The task> Starting with the line that contains "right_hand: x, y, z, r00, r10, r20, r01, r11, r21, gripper", reproduce each line through the end of the listing below, with no other output.
——————
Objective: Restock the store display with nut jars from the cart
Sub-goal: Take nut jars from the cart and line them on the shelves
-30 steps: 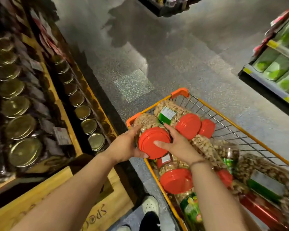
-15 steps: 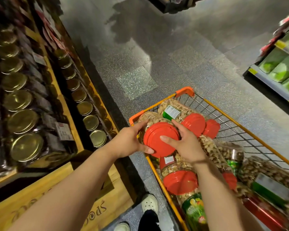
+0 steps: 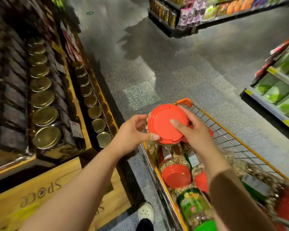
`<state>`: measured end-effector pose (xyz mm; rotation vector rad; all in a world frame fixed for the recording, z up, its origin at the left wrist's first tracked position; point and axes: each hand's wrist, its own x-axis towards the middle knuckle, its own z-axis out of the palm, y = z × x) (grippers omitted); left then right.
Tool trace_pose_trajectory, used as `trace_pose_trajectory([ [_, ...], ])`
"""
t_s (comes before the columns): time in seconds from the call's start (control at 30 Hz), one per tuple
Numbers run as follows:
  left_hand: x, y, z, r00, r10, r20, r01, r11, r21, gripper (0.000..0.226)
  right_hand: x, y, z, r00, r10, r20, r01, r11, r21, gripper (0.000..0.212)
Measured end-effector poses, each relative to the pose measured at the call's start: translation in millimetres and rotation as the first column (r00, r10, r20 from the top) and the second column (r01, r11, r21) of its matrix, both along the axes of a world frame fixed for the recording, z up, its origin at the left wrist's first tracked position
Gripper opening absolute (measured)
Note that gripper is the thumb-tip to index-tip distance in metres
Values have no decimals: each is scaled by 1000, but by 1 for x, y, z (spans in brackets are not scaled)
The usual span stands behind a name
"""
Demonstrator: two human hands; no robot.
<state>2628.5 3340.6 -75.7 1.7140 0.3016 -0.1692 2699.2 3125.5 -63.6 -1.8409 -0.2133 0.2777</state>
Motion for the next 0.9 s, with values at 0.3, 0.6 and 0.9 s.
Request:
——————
Exercise solution>
  right_hand: x, y, z, r00, r10, r20, r01, r11, r21, gripper (0.000..0.212)
Measured end-effector poses, each relative to the pose measured at the call's start: translation in millimetres and rotation as the first column (r00, r10, r20 from the top) and the second column (r01, r11, r21) of its matrix, both along the axes of a world frame fixed for the recording, z up, its origin at the left wrist's first tracked position
Gripper opening absolute (measured)
Note that gripper is the thumb-tip to index-tip distance in metres
Values have no decimals: each is scaled by 1000, but by 1 for x, y, z (spans in brackets are not scaled)
The usual span stands behind a name
"""
Demonstrator: two human hands; no robot.
<state>2628.5 3340.6 -75.7 1.7140 0.3016 -0.1692 2699.2 3125.5 -63.6 -1.8409 -0.2133 0.2777</state>
Motion for the next 0.9 s, with values at 0.3, 0.6 and 0.9 s.
Request:

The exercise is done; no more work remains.